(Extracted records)
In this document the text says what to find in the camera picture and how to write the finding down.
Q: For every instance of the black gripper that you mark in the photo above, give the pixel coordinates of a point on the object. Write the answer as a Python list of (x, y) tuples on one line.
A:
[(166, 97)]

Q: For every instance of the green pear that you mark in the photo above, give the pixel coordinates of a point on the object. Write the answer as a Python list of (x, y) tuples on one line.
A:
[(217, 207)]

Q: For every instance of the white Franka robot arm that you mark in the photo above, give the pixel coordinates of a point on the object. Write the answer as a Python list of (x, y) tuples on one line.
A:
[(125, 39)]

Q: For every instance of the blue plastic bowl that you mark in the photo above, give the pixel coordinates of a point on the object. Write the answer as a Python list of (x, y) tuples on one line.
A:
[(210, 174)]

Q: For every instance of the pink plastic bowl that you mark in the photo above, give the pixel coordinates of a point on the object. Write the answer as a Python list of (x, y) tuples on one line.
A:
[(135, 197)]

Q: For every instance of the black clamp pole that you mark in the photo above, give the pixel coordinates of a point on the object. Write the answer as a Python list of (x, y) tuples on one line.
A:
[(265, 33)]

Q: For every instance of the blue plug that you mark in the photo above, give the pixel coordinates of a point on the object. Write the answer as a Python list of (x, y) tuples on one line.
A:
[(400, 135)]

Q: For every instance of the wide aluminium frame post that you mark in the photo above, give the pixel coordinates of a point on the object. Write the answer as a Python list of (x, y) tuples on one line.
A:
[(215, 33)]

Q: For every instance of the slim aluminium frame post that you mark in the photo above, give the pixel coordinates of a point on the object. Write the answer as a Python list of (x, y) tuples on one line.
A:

EXERCISE DETAILS: The records above should be repeated in full, exactly as given.

ANSWER TO THIS PROBLEM:
In this document the text says what to find in the camera picture and how to write the finding down.
Q: For every instance of the black gripper that you mark in the photo above, give the pixel coordinates of a point on the object. Write the answer as a Python list of (x, y) tuples on one line.
A:
[(166, 97)]

Q: For every instance of the green pear that you mark in the photo above, give the pixel coordinates of a point on the object. Write the answer as a Python list of (x, y) tuples on one line.
A:
[(217, 207)]

Q: For every instance of the white Franka robot arm that you mark in the photo above, give the pixel coordinates of a point on the object. Write the answer as a Python list of (x, y) tuples on one line.
A:
[(125, 39)]

Q: For every instance of the blue plastic bowl that you mark in the photo above, give the pixel coordinates of a point on the object. Write the answer as a Python list of (x, y) tuples on one line.
A:
[(210, 174)]

Q: For every instance of the pink plastic bowl that you mark in the photo above, give the pixel coordinates of a point on the object. Write the answer as a Python list of (x, y) tuples on one line.
A:
[(135, 197)]

Q: For every instance of the black clamp pole that you mark in the photo above, give the pixel coordinates of a point on the object. Write the answer as a Python list of (x, y) tuples on one line.
A:
[(265, 33)]

Q: For every instance of the blue plug that you mark in the photo above, give the pixel coordinates of a point on the object. Write the answer as a Python list of (x, y) tuples on one line.
A:
[(400, 135)]

Q: For every instance of the wide aluminium frame post that you mark in the photo above, give the pixel coordinates of a point on the object. Write the answer as a Python list of (x, y) tuples on one line.
A:
[(215, 33)]

Q: For every instance of the slim aluminium frame post that you mark in the photo above, give the pixel coordinates of a point on the object. Write the answer as a Python list of (x, y) tuples on one line.
A:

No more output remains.